PROBLEM DESCRIPTION
Once you find the line with "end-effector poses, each" in the data that follows, repeat it and every line after it exactly, through the line with "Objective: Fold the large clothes".
((
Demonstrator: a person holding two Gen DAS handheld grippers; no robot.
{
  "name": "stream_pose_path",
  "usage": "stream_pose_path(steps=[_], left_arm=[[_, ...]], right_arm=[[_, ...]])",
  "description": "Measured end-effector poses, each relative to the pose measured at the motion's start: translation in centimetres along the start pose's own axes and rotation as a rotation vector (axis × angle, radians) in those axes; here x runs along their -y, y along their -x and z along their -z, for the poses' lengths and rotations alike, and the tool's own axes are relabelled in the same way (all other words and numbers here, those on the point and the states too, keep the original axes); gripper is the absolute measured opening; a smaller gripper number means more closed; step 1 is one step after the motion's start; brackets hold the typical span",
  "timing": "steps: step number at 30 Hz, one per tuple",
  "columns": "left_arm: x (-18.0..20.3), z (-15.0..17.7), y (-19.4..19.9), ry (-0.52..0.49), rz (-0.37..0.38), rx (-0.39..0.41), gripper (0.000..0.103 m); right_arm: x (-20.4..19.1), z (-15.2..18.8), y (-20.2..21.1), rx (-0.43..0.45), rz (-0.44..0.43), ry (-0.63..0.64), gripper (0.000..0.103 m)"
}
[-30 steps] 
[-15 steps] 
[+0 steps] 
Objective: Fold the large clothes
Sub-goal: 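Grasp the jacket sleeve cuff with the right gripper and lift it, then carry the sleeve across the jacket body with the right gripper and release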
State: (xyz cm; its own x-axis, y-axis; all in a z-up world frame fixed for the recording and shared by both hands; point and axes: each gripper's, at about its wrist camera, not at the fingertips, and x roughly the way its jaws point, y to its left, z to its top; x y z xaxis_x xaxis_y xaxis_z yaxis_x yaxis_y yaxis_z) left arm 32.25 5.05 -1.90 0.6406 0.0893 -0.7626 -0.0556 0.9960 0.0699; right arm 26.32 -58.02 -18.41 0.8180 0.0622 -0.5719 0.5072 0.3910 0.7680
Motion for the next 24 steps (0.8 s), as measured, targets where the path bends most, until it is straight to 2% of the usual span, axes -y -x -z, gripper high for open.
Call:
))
SOLUTION TO THIS PROBLEM
  "description": "Measured end-effector poses, each relative to the pose measured at the motion's start: translation in centimetres along the start pose's own axes and rotation as a rotation vector (axis × angle, radians) in those axes; here x runs along their -y, y along their -x and z along their -z, for the poses' lengths and rotations alike, and the tool's own axes are relabelled in the same way (all other words and numbers here, those on the point and the states too, keep the original axes); gripper is the absolute measured opening; a smaller gripper number means more closed; step 1 is one step after the motion's start; brackets hold the typical span",
  "timing": "steps: step number at 30 Hz, one per tuple",
  "columns": "left_arm: x (-18.0..20.3), z (-15.0..17.7), y (-19.4..19.9), ry (-0.52..0.49), rz (-0.37..0.38), rx (-0.39..0.41), gripper (0.000..0.103 m); right_arm: x (-20.4..19.1), z (-15.2..18.8), y (-20.2..21.1), rx (-0.43..0.45), rz (-0.44..0.43), ry (-0.63..0.64), gripper (0.000..0.103 m)"
}
[-30 steps] 
[-15 steps] 
[+0 steps] 
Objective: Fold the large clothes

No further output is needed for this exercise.